Passivhaus can become the ‘new normal’ for school buildings
The first Passivhaus primary school project in Scotland to be constructed from cross-laminated timber (CLT) has opened its doors in Edinburgh. Clara Garriga, Project Architect at Holmes Miller, details the ambitious project that demonstrates Passivhaus can become the 'new normal' for the UK's education buildings.
Designing a school to Passivhaus standards is not the cheapest or the fastest way to build – but it doesn't aim to be. What it does deliver on is exceptional levels of longer-term affordability, interior comfort, health, wellbeing and durability.
Having a client who understands this, rather than considering only the upfront cost, is the first step to success. And, herein, lies the challenge, especially in this time of extremely tight budgets.
One such ambitious client is the City of Edinburgh Council, who brought us on board to design what has become the first Passivhaus primary school project in Scotland to use a cross-laminated timber structure. We had previously worked with the council on several successful school projects, and they always play an integral part in the design process.
The £3.2m, two-storey extension to Sciennes Primary School – a 19th-century Grade B-Listed building in the Marchmont conservation area – opened its doors in September. The new-build element offers four additional classrooms that lead to shared, flexible teaching areas, which encourage interaction between pupils from different classes.
A very tight site meant that the new extension would be overshadowed by the existing school building, reducing the opportunity for winter solar gain. To compensate, we used a fabric-first approach, addressing airtightness and thermal performance by minimising openings and cold bridging, heavily insulating the walls and roofs, and using triple glazing. The building has achieved an impressive airtightness rating of 0.28ach/hr@50Pa.
Structural timber was the perfect choice for this project, as it generally accomplishes a better airtightness than a steel structure. It also has a positive impact on user wellbeing, ensuring the classrooms and shared areas have a warm and soothing atmosphere while also effectively reducing embodied carbon when compared to alternative structural solutions.
However, there were some initial nerves from our client over how a largely-timber building could meet fire regulations. The process was more complicated than expected, but we overcame this challenge by covering some of it up with fire-rated gypsum board. We did have to compromise on the amount of CLT we could leave exposed internally – around 25%, when we had hoped for more. As more industry guidance emerges on timber buildings and fire, this process will get easier.

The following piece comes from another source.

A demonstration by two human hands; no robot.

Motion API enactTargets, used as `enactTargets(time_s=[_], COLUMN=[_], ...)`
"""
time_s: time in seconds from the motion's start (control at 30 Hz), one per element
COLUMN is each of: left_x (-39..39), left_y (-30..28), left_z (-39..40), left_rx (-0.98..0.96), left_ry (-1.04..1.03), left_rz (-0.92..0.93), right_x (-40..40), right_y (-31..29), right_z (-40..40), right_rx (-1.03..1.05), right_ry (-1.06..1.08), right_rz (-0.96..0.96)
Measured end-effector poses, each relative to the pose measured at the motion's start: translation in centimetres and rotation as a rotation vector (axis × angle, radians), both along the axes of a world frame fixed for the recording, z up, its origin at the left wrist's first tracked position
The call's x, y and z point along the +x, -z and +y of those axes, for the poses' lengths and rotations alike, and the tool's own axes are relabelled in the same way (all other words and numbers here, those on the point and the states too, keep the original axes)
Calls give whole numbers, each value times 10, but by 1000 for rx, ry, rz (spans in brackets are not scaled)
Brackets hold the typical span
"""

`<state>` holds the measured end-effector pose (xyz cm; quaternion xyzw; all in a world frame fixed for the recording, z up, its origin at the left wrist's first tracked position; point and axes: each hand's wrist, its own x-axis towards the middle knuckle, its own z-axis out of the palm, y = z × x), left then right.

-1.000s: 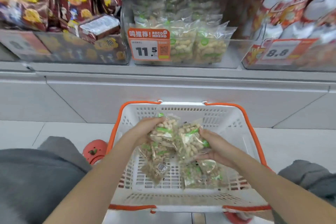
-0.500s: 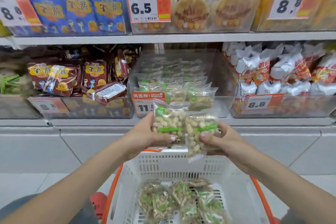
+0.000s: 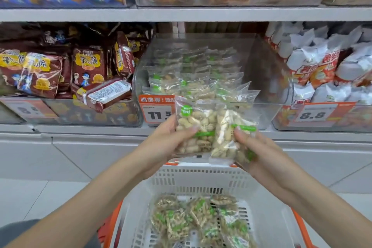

Happily, we were able to deliver an excellent environmental performance without compromising on natural light. The building features large windows with integrated seats and extensive rooflights, while improved landscaped areas in the playground encourage outdoor learning.
It is these components that truly drive wider benefits for the pupils and offer a long-term higher-quality place to learn, play and develop.
As projects like Sciennes reach completion, we hope they will demonstrate to others what can be achieved with the right mindset, and that Passivhaus can become the 'new normal' for the UK's education buildings.
With the success of this project under its belt, the City of Edinburgh Council is becoming increasingly committed to Passivhaus to support the decarbonisation of its education building stock, while also improving the learning environment. Last month, we submitted a planning application for the refurbishment of the existing Victorian building and a large, ambitious four-storey Passivhaus extension to Trinity Academy in the north of the city.
One of the reasons the Passivhaus standard is becoming increasingly attractive for schools is that it ensures a building's actual energy use is, on average, extremely close to the amount predicted by models. Quality control on site during the construction process also ensures that any Passivhaus building will be built to very high standards.
And if you have a carefully-considered Passivhaus school that is genuinely built around the needs of the end user, the benefits will last throughout the building's lifetime.
This is an approach encouraged by the Scottish Futures Trust, as part of the Scottish Government's Learning Estate Investment Programme funding. It stipulates that a 'Band A' of 67-83kWh/m2/yr must be met for a school's overall energy use, in order to receive full funding over the 25 years following completion.
It's only possible to meet these long-term energy standards if the design team are across absolutely everything, from the building form and orientation, to materials, equipment and end uses. This will even involve researching exactly what equipment teachers often plug in during classes and for how long, to estimate predicted energy use.
Ultimately, if you put the technical expertise and intricacy aside for a moment, it's clear what it really takes to make Passivhaus schools a reality is commitment
and collaboration. A tight-knit design team is essential. Cooperation and 'buy in' is needed across the board, including subcontractors and stakeholders.
Architects and contractors can help a nervous client take that initial plunge into Passivhaus design by showing what can be achieved with the right commitment, and encouraging them to take a longer-term view of potential cost and carbon savings.
Hopefully, that job will get easier as more successful Passivhaus schools open their doors. With the UK's ambitions for net zero gaining increasing importance, we hope that Sciennes Primary School will be the first of many educational projects of its kind.